Ju-seong managed to get the Divine Physician to join the cleaning too. With a martial arts master’s hands added, the cleaning of the quadrangle was finished within one hour.
One of the four buildings making up the quadrangle was used as a medicinal storage and kitchen.
Ju-seong, the Divine Physician, and Wol-hyang each chose one building and went in. After unpacking, Ju-seong looked around at the surrounding scenery.

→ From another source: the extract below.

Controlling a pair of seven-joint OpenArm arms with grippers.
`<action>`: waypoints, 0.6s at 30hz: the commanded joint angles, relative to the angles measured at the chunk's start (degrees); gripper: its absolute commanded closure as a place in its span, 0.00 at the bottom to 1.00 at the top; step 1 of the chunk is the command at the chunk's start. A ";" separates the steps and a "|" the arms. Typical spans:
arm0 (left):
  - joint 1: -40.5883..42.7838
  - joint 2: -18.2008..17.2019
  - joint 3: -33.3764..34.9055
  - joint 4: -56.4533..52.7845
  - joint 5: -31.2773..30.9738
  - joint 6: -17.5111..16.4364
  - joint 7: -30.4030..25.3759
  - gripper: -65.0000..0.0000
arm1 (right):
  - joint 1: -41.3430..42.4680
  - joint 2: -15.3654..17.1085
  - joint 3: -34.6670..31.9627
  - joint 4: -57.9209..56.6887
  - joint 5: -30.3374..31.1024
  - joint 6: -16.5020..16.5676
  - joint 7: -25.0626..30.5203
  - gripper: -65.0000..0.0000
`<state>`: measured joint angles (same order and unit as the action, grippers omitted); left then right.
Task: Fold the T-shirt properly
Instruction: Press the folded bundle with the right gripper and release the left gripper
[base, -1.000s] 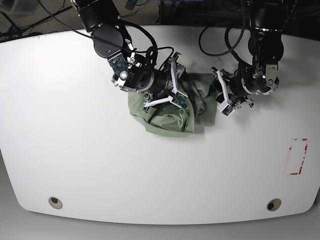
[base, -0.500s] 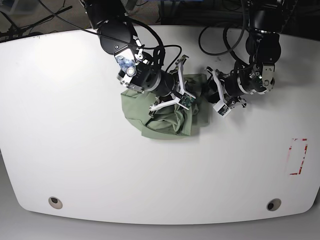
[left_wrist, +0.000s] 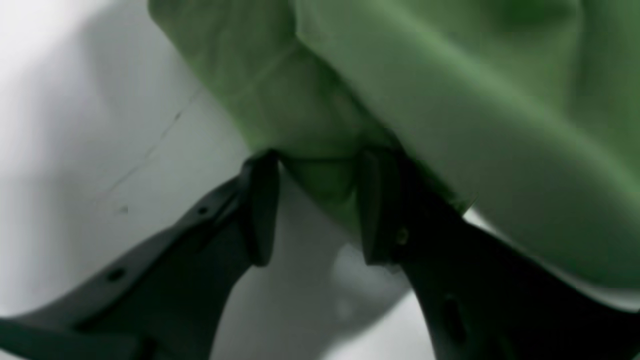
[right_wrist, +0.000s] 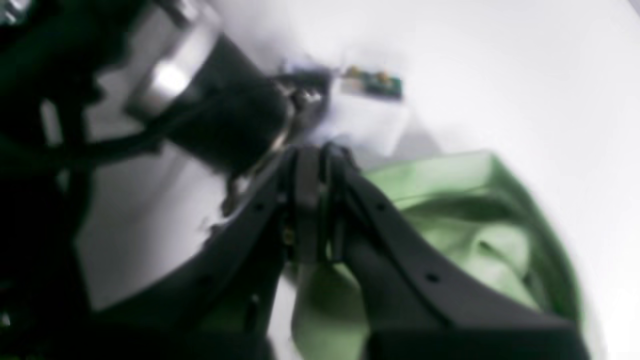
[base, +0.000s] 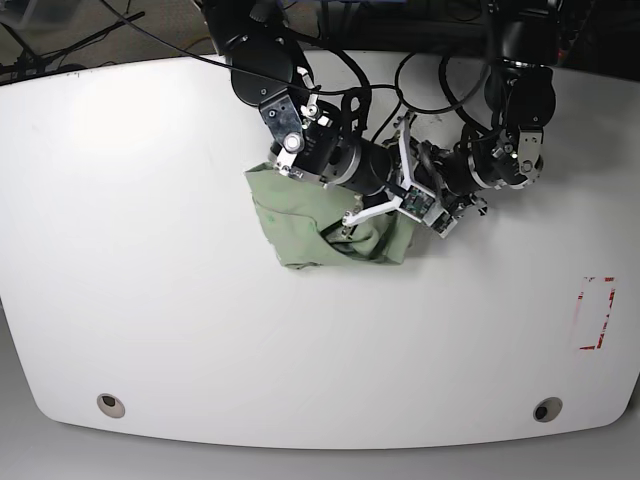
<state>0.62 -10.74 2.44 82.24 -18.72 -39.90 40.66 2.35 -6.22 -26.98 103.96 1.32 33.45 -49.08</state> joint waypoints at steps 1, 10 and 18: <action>-0.23 -0.20 0.07 0.18 1.18 -0.10 2.19 0.63 | 1.56 -0.86 -0.05 -0.80 0.83 0.00 1.91 0.95; 0.12 0.68 -3.89 0.71 0.92 -0.10 -2.38 0.63 | 3.67 -2.35 -0.14 -4.75 0.83 0.00 2.09 0.89; 0.04 -0.11 -11.18 4.40 -1.81 -0.10 -2.64 0.63 | 3.32 -2.27 0.13 -5.02 0.83 0.00 2.09 0.48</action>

A cool breeze and the moist scent of earth gently soothed his nose.
‘Is this not a perfect place for a reclusive master to hide away and raise a disciple?’
The mountain’s energy seemed auspicious, so it felt like natural qi would be abundant too.
He looked forward to training here.
Without seeing all the dirty things in the world, without getting entangled with such-and-such human crowds, he only had to hole up here and grow stronger.
And from the next day, hell began.
“Disciple, studying is about staying power.”
“I have heard that saying before, but…”
When studying, you must firmly plant your rear and sit with persistence, was the meaning. But the Divine Physician seemed to have misinterpreted its meaning.
He was having him read books while in the horse stance. Ju-seong asked while sweating like rain.
“Master, could we not do the book study separately from the physical training?”
“You want to do nothing for the two hours you are in horse stance? Just do horse stance and nothing else? Tsk, you lack earnestness. Those lacking earnestness need motivation. Add sandbags.”
The Divine Physician brought sandbags and tied them to Ju-seong’s waist.
Sweat poured down like summer monsoon rain. Ju-seong felt the book in his hand weigh as heavy as a thousand catties.
Meanwhile, he also had to memorize this thing where white is paper and black is letters.
Ju-seong began laughing like a madman. If you cannot avoid it, you must enjoy it.
“Uwahahaha!”
The Divine Physician seemed to find Ju-seong’s laughter uplifting and laughed along.
“You are that happy? Yes, laugh!”
“Hahahaha!”
“Gulgulgul!”
The warm laughter of the two master and disciple brightened the morning of the quadrangle.
Book study was not Ju-seong’s aptitude. But since it was something he would need for his future life in the martial world, he decided to learn it as if his life depended on it.
Following the Divine Physician’s policy, he read books while doing physical training. Normally, he would have rested while eating and relieving himself.
But book study was different from martial arts training. He could do it at the dining table, in the outhouse, anytime at all.
The Divine Physician’s original intent was to have him do book study while in the horse stance to train Ju-seong’s concentration.
But when he went a step further and did not let go of the book all day long, even the one who had assigned it stuck out his tongue.
“He is truly madman of a different class. I did not mean for you to go that far…”
Ju-seong bared his teeth in a grin.
“There is a saying like this too, is there not? In your twenties, be mad about studying.”
As he sprouted strange nonsense, it was quite a sight to see the disciple tying another sandbag to his waist while not letting go of his book.
The dumbfounded Divine Physician clicked his tongue.